With hypersensitive teeth, the pain generally goes off immediately after the stimulus is removed. If there is lingering pain then irreversible damage to the pulp is suspected and root canal treatment may be indicated in such cases.
- Tooth wear – Teeth can undergo wear due to various reasons, the most common being, wrong brushing, night grinding of teeth and excessive and frequent intake of acidic foods. Due to tooth wear the protective layers of enamel and dentin become thin and the harmful stimuli can irritate the pulp easily to elicit pain.
- Dental caries – As decay goes on invading dentin, the harmful products of bacterial activity irritate pulp to cause hypersensitivity
- Receding gums – Cementum, the layer that covers the roots of teeth is not as thick as enamel and is thin especially near the gums. Therefore when the gums recede due to disease, roots are exposed and teeth may become hypersensitive.

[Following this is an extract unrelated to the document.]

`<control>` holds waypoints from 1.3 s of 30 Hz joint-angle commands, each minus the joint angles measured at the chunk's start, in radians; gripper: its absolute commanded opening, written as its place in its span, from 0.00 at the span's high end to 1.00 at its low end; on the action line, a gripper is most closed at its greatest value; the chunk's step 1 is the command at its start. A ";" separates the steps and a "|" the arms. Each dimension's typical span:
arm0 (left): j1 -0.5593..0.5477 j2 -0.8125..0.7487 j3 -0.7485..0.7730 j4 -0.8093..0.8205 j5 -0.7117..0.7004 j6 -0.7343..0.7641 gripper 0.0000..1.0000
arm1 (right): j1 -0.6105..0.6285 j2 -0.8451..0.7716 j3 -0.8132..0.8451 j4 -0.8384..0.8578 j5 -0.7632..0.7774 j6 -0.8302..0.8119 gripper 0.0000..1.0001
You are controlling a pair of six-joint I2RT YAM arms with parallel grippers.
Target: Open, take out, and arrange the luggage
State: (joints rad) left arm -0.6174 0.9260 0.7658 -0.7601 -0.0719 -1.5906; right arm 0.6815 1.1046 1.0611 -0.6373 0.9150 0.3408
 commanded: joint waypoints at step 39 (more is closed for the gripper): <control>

- Injury and/or fracture of tooth – If the fracture is extensive the tooth becomes sensitive as the dentin is exposed.
- Defective fillings – Old, defective, fractured or improperly done fillings may render teeth sensitive
Although the causes for hypersensitivity are known, the mechanism by which the pain is elicited is not fully known. Therefore hypersensitivity remains an extensively researched area in the dental field. Newer treatments are being suggested all the time with varied success. Most of the treatments aim at blocking the exposed dentin so that the stimuli are received with a less severity by the nerve endings in dentin. The treatments are discussed in detail under the treatments section.